O günlerin ardından 1980'lere gelecektik. Artık bir çok şey değişiyor ve farklılaşıyordu. Seksenlerin içinde Status Quo yeniden karşıma çıkacaktı. Bu sefer ki buluşmada çok aramama gerek yoktu zira TRT televizyonunda klipleri her daim  yayınlanıyordu. Yanısıra kayıt kaset ya da yasal kaset hesabı 
"Hard'n Heavy Slow" ismini taşıyan seçkilerinde Status Quo mutlaka oluyordu. Onları bulmak sadece rock ile sınırlı da değildi, bir diskoda bile çalınması muhtemeldi... Ama tek bir parça ve onun ismi de: "In The Army Now".  
Bütün bunlar olagelirken bir yandan da hard'n heavy merak alanıma giriyordu ve o dönemin yabancı dergilerinde de Status Quo'dan Hard Rock hatta Heavy Metal'in öncü gruplarından biri diye bahsediliyordu. 



"In The Army Now" fırtınası daha durulmamıştı ama bir iki yıl sonra heavy metal daha da sertleşiyordu ve Status Quo yavaş yavaş pop diye adlandırılmaya başlanacaktı ve tabi "In The Army Now" da bir nevi rock'a ihanet diye eleştirilecekti. Öyle böyledir ama ismi bizdeki minibüs arabesk yazılarından "O Şimdi Asker"i hatırlatan bu parçanın etkileyici olduğunu değiştiremez ve ben uzun aralarla da olsa ara sıra çalar, dinlerim. 
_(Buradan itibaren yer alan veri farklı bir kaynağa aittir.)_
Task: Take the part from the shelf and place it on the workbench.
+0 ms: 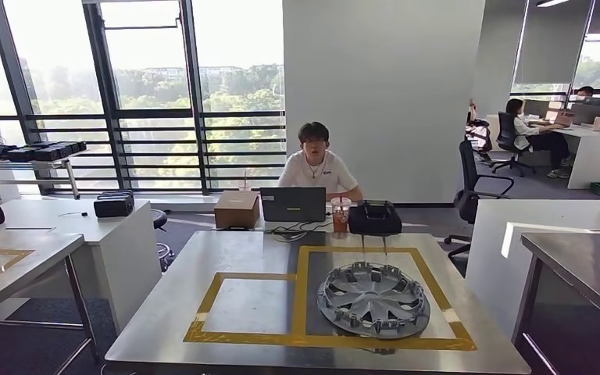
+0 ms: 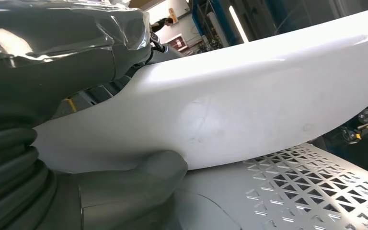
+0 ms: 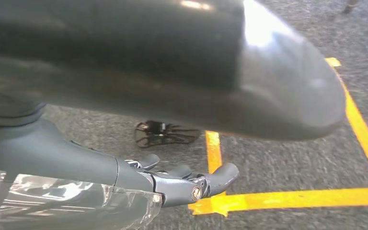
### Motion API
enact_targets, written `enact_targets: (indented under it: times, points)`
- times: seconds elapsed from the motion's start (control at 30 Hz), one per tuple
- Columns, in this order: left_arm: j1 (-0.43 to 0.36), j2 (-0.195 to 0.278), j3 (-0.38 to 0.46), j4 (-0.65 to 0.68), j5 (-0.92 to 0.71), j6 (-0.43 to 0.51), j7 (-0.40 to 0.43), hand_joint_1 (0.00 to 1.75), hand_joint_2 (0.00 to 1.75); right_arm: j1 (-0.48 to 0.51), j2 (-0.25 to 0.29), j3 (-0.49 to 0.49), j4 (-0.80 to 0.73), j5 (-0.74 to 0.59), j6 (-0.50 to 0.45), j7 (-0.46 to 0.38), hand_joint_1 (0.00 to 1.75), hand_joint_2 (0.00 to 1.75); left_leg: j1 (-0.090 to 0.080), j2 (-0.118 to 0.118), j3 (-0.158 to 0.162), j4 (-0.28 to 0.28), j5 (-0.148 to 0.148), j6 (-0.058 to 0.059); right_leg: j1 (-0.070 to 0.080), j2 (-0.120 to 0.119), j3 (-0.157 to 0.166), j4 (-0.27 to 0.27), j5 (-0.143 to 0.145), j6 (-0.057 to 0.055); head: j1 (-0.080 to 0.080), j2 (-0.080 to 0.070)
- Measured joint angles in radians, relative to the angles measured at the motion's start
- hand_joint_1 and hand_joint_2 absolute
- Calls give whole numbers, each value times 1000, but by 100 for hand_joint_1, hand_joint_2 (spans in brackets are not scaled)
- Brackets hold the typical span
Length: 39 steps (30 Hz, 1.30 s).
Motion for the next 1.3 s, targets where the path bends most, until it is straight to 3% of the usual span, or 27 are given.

Ardından gelen yıllarda da Status Quo yeni albüm yaptığında hemen ne yapmış diye bakacaktım. Açık söylemek gerekirse bir iki dinlemeden sonra beni sarmaz unutur giderdim. Bir ara 1990'ların sonuna doğru yaptığı bir kavır albüm vardı adı "Don't Stop" gibi bir şeydi bir tek onu uzun süre dinlemiştim.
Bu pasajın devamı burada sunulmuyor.